» Assignment
Your answer must consist of one number: how many lines in the records contain "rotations".

Collection entries
----------------
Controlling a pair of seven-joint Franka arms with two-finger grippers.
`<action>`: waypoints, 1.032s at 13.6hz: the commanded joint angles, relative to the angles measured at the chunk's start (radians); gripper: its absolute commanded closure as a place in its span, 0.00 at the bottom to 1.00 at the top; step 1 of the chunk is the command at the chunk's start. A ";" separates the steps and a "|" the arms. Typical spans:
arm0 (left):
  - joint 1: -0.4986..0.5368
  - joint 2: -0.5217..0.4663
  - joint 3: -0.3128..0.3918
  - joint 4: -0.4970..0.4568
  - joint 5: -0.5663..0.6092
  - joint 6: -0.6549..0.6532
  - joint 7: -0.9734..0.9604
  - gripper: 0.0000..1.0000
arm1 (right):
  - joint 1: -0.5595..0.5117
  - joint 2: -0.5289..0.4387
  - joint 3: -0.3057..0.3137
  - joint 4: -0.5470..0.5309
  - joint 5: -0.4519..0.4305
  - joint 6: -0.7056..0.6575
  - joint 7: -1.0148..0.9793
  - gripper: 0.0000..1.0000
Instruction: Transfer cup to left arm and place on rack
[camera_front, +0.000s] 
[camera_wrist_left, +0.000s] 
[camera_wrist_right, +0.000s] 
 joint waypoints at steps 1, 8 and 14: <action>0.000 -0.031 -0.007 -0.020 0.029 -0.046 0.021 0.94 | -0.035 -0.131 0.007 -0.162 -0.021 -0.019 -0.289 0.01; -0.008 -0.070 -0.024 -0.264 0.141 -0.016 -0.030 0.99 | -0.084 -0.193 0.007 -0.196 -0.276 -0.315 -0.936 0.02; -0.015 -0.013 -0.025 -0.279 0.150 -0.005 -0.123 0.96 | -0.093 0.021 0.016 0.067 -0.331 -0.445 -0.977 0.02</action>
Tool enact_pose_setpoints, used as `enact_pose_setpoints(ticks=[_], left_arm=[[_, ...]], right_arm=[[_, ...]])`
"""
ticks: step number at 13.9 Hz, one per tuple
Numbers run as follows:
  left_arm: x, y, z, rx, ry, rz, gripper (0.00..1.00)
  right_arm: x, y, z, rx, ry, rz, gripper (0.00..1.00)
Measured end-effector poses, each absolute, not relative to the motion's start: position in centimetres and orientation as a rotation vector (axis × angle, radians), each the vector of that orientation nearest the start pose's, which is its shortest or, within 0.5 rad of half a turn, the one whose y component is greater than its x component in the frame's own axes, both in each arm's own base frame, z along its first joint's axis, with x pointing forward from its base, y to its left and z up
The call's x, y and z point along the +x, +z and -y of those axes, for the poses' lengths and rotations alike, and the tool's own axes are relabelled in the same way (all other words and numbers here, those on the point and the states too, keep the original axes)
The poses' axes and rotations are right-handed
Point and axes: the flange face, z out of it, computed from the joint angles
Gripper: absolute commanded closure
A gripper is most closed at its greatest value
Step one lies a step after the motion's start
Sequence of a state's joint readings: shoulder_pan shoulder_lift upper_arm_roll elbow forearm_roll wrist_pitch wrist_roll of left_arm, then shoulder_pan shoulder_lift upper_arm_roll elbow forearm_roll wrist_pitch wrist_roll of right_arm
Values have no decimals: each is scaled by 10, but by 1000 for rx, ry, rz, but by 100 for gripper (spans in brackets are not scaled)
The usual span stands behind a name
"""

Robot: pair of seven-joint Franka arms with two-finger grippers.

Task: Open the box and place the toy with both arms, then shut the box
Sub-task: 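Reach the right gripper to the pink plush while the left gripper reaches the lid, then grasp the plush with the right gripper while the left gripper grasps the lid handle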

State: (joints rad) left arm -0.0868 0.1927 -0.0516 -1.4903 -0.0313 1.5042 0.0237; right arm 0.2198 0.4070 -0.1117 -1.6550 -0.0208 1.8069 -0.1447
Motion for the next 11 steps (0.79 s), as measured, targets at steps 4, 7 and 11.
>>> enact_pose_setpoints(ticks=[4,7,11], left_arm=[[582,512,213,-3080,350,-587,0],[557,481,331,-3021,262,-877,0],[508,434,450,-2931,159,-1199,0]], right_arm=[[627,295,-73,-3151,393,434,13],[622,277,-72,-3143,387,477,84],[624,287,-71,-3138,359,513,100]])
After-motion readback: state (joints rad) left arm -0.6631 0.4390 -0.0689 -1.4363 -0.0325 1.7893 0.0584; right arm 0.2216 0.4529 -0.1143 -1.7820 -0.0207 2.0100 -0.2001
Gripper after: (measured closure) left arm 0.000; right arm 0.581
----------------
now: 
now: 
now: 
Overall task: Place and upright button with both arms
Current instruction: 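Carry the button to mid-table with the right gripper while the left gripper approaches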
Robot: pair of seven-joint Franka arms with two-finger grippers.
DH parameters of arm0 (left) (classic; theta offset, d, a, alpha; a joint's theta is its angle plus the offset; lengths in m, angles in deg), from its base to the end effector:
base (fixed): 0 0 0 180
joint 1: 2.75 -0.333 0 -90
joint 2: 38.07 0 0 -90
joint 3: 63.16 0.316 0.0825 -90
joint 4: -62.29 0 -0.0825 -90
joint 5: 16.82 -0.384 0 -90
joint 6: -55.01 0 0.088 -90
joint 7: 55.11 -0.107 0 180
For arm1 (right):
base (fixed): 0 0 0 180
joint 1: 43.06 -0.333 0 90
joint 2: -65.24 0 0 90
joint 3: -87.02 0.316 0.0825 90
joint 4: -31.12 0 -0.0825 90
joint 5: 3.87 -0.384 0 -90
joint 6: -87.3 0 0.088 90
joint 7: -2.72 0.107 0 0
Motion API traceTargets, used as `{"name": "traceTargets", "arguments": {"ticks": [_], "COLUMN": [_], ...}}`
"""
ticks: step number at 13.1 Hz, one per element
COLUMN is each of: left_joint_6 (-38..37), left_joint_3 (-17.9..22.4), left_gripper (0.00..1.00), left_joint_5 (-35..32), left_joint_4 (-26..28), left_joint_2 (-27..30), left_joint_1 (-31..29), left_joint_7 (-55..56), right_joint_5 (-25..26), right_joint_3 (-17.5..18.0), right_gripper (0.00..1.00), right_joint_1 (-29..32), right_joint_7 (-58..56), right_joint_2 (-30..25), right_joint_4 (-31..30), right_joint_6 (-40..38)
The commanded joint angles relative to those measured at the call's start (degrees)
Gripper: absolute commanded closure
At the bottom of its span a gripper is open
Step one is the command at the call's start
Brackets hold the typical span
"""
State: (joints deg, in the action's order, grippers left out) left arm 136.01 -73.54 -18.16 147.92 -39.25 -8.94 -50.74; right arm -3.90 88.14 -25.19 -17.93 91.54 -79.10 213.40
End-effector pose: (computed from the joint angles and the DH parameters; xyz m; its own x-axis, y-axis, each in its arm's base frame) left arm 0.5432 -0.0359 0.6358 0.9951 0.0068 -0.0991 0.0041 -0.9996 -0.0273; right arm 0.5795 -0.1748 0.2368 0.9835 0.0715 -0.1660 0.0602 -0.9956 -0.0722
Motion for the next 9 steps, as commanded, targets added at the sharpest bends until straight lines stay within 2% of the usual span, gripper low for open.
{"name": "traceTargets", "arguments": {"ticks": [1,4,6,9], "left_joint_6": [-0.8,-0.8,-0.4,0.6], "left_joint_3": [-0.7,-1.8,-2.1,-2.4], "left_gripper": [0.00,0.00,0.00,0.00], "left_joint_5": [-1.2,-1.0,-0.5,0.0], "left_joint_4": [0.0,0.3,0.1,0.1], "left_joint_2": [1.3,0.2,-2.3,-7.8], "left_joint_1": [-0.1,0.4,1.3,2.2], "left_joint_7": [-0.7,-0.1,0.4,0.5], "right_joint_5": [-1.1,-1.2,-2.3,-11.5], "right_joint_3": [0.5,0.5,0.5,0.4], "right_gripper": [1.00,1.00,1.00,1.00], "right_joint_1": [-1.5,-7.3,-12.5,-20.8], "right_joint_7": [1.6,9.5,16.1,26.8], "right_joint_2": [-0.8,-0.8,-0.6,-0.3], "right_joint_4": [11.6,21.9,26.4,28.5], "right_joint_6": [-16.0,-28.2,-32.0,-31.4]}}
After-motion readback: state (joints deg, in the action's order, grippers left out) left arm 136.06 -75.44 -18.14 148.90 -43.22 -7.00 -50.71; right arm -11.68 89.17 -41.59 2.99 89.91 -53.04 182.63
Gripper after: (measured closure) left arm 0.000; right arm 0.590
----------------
» Answer below
2